▸ **ABOUT THIS EXERCISE**
Show every line in the entries below where the word "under" appears.

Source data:
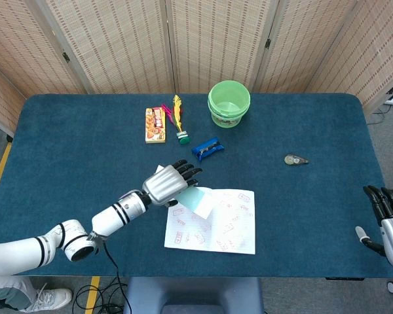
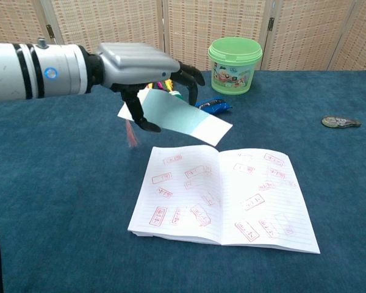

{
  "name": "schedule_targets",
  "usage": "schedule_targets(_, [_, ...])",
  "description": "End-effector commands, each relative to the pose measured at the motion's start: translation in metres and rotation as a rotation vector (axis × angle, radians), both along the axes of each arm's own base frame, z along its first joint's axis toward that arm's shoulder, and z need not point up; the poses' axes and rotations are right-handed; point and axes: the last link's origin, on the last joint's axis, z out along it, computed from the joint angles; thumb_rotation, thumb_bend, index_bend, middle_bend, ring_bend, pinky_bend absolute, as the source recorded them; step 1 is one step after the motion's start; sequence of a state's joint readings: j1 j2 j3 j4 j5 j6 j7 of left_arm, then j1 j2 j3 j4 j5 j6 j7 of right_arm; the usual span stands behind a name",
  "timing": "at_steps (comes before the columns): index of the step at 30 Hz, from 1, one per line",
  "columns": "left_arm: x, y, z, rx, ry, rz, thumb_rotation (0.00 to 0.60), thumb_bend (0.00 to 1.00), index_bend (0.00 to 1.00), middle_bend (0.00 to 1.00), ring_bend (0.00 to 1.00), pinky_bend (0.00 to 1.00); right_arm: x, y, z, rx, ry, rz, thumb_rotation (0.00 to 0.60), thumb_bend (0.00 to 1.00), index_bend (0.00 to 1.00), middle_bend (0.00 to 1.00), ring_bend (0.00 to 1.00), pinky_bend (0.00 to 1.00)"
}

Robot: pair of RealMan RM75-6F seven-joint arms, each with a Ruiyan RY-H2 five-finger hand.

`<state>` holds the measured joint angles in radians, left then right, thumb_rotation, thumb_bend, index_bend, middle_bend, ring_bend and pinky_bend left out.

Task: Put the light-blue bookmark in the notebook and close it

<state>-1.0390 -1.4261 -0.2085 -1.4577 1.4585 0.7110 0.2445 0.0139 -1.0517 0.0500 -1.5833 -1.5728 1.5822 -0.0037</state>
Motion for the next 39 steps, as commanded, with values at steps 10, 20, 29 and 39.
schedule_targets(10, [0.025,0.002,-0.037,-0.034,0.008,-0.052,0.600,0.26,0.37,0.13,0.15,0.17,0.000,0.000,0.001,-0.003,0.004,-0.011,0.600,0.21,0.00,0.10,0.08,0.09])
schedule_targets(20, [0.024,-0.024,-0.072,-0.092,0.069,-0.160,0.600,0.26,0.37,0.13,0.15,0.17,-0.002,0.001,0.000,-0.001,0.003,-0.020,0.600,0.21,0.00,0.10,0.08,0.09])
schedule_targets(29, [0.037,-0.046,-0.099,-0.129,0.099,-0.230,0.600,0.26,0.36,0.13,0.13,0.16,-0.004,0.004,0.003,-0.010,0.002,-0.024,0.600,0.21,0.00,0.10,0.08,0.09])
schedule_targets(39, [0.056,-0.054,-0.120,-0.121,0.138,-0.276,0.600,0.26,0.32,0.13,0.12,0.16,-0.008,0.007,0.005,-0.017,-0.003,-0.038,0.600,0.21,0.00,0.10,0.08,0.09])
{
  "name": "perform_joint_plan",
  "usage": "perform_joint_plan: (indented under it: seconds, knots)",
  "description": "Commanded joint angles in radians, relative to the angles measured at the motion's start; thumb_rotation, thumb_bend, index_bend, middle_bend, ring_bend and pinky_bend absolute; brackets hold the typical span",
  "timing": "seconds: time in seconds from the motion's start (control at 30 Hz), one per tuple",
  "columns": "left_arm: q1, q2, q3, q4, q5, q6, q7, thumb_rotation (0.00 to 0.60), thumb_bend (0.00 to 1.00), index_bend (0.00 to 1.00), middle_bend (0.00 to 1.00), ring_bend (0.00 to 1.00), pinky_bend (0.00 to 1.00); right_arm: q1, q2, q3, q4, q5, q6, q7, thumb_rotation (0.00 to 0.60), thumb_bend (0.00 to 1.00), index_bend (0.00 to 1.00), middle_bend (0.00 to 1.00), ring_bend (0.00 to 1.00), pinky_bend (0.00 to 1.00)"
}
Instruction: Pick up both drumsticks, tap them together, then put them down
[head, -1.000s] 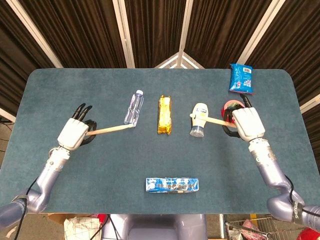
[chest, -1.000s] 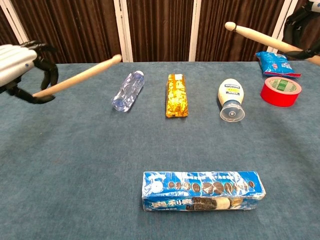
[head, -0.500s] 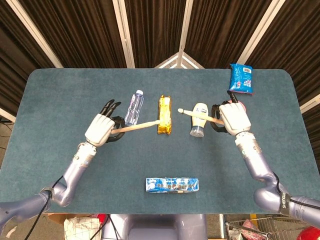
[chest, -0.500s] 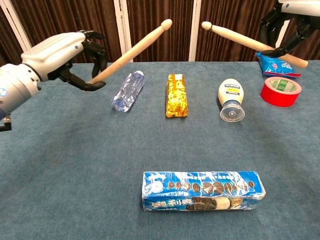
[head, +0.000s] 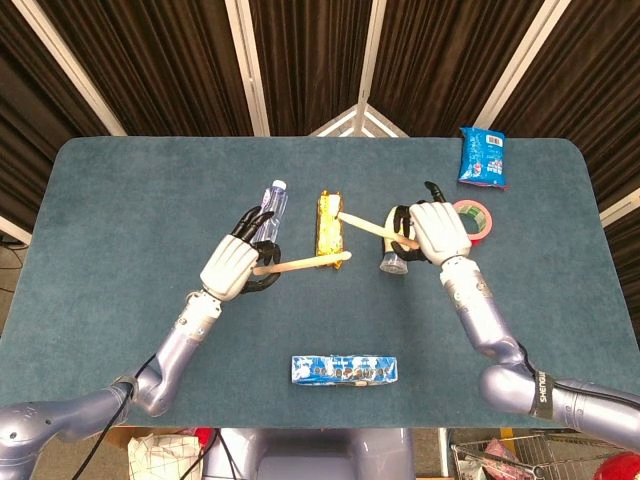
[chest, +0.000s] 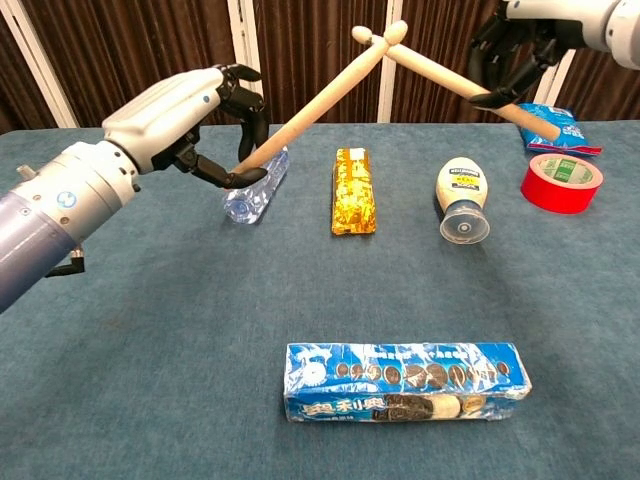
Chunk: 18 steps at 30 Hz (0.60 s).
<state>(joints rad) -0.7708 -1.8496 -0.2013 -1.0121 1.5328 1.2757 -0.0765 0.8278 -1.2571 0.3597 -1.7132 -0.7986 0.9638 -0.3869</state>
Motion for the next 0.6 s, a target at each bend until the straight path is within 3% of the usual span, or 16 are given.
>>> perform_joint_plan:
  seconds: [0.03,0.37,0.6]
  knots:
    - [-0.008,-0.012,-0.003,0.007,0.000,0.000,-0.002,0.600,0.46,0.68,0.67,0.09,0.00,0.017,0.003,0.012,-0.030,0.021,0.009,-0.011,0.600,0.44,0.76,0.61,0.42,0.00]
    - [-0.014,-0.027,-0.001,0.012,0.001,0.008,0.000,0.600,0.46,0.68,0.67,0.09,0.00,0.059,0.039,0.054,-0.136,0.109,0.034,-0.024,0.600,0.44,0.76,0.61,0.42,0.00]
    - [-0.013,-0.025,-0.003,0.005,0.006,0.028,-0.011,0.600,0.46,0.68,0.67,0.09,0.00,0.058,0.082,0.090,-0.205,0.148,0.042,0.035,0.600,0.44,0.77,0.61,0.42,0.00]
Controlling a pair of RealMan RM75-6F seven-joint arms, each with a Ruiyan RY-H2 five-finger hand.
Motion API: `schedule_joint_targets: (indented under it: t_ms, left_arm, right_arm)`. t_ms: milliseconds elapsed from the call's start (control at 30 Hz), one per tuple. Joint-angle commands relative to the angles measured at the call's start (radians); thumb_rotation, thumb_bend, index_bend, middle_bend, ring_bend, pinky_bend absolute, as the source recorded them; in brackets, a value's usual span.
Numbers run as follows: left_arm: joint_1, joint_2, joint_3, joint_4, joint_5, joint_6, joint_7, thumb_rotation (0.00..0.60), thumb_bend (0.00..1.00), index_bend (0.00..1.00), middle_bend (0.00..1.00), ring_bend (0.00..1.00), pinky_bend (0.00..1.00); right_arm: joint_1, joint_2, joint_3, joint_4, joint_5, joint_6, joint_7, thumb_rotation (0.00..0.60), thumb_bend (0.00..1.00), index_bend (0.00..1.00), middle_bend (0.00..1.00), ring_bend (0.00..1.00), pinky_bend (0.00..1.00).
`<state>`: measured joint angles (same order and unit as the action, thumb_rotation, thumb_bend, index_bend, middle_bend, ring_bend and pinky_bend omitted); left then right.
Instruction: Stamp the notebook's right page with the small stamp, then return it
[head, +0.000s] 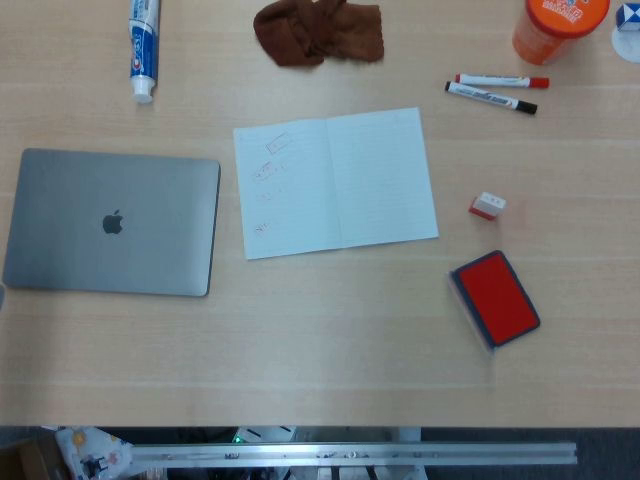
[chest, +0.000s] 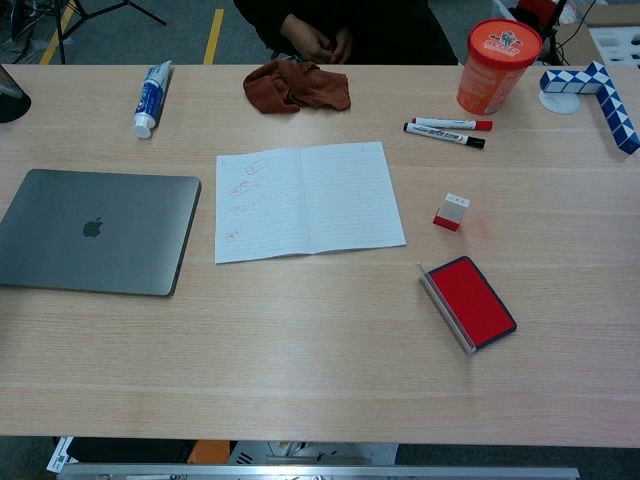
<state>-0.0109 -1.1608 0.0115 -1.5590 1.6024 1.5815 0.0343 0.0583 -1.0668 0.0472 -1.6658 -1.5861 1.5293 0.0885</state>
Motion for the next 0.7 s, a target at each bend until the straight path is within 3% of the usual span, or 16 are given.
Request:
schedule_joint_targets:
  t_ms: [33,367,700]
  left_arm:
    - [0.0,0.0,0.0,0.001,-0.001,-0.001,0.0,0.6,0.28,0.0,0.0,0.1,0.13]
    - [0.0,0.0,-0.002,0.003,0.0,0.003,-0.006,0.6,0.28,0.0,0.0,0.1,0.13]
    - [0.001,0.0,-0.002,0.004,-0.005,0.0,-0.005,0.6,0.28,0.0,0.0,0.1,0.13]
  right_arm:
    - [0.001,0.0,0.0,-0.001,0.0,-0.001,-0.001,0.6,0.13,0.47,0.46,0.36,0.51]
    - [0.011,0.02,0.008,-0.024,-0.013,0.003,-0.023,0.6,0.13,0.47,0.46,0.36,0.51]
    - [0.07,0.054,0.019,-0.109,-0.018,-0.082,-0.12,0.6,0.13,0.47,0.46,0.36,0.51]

▸ **TASK SOLUTION**
  "usage": "perform_joint_plan: (indented under it: seconds, knots)",
Motion API: `schedule_joint_targets: (indented under it: t_ms, left_arm, right_arm)`. t_ms: milliseconds elapsed from the call's start (control at 30 Hz), one per tuple. Joint-angle commands relative to the angles measured at the call's start (radians); thumb_rotation, thumb_bend, index_bend, middle_bend, ring_bend, pinky_bend absolute, as the source recorded them; in brackets, a value's usual span.

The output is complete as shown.